With health and hedonism,
Phoebe
Roasted Broccoli with Caper Pesto (low FODMAP)
Ingredients
- 1 pound broccoli thick stems removed and cut into small florets (see note)
- 4 cups thinly sliced cabbage about half of a 1 1/2 pound head
- Olive oil
- Sea salt
- 1 lemon
- ¼ cup sunflower seeds
- 1 bunch chives or 4 green scallions roughly chopped
- 1 cup roughly chopped parsley leaves and stems
- ½ cup loosely packed mint leaves
- 2 tablespoons capers no need to drain them
Instructions
- Preheat the oven to 425 degrees F.
- On a parchment-lined baking sheet, toss the broccoli and cabbage with ¼ cup olive oil and 1 teaspoon salt. Arrange in an even layer and bake until charred and caramelized, tossing once halfway through, about 25 minutes.

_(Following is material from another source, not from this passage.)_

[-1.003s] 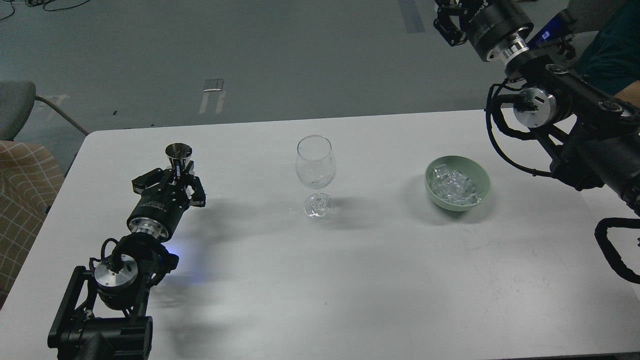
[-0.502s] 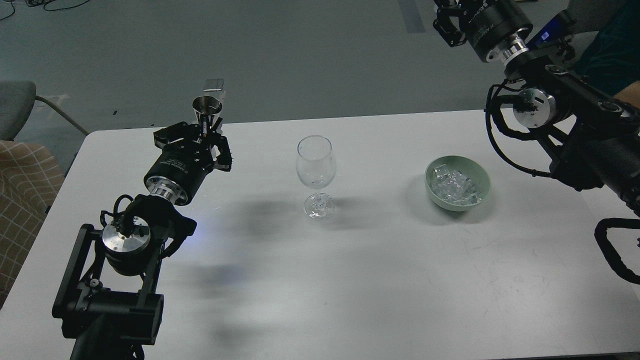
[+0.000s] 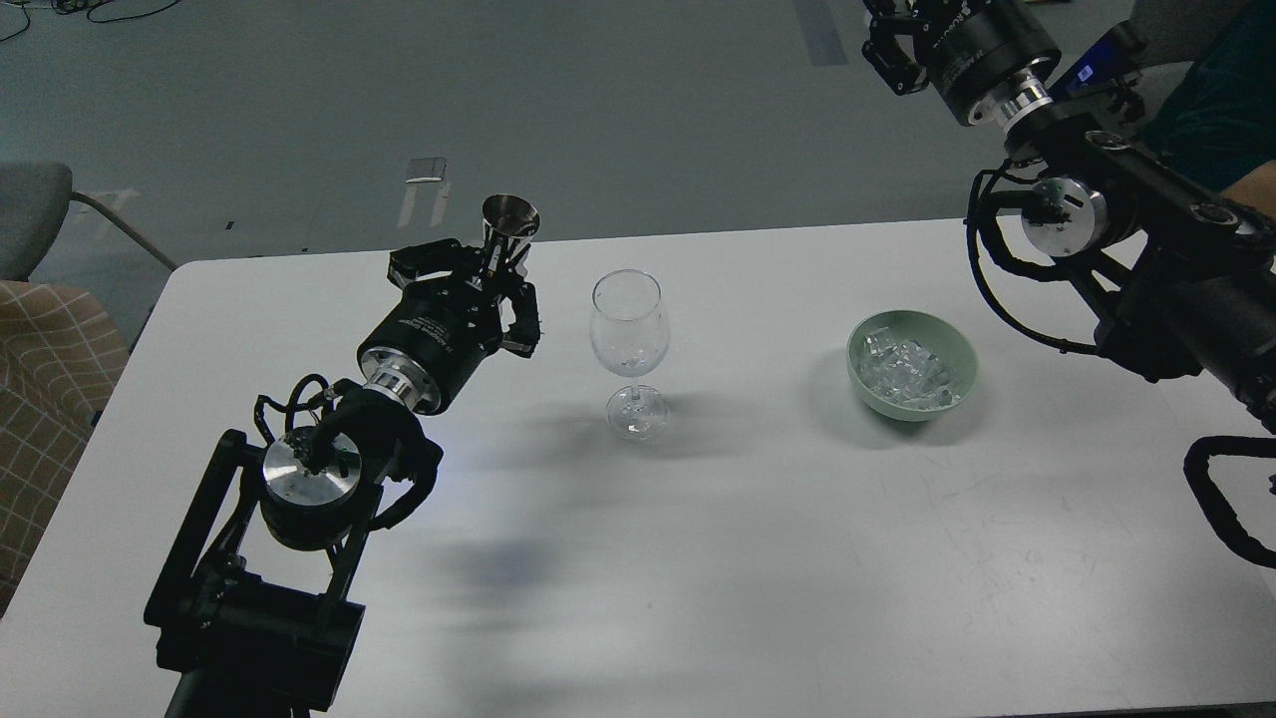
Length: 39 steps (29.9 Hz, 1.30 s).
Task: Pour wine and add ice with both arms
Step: 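Carry the jigger with the left gripper up beside the wine glass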
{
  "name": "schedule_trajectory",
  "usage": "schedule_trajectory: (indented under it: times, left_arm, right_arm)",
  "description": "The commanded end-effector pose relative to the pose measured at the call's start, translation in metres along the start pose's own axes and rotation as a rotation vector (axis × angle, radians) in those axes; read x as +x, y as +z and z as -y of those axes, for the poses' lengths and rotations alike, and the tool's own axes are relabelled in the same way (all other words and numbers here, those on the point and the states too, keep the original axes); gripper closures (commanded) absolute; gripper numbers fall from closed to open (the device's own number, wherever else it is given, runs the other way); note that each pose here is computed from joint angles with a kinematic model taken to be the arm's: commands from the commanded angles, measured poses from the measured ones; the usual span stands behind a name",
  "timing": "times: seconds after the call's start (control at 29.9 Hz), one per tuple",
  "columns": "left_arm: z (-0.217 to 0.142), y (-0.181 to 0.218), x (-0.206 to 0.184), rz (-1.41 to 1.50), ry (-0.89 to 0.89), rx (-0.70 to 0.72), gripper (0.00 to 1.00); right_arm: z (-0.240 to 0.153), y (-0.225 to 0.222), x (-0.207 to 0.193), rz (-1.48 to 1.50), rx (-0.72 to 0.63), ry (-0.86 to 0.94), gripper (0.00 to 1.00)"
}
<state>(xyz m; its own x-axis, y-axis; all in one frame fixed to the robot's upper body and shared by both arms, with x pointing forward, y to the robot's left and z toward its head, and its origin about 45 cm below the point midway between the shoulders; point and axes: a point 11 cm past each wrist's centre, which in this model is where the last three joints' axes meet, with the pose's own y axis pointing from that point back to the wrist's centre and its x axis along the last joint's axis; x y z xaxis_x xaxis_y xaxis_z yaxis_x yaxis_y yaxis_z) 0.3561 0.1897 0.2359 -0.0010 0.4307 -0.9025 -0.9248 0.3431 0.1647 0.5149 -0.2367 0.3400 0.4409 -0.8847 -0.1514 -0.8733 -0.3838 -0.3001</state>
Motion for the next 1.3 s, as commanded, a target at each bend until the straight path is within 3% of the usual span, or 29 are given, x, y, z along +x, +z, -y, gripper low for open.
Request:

- Meanwhile, make the gremolata: zest the lemon and set aside.
- In a small food processor, combine the sunflower seeds, chives, parsley, mint and capers. Pulse until coarsely ground. Add the juice of half the lemon (about 2 tablespoons), 1/4 teaspoon salt and ¼ cup olive oil. Pulse a few more times until the texture of a chunky pesto. Taste for seasoning and add more salt as needed.
- To serve, pile the broccoli on a serving plate and dot with the herby caper pesto. Garnish with the lemon zest and serve warm or at room temperature.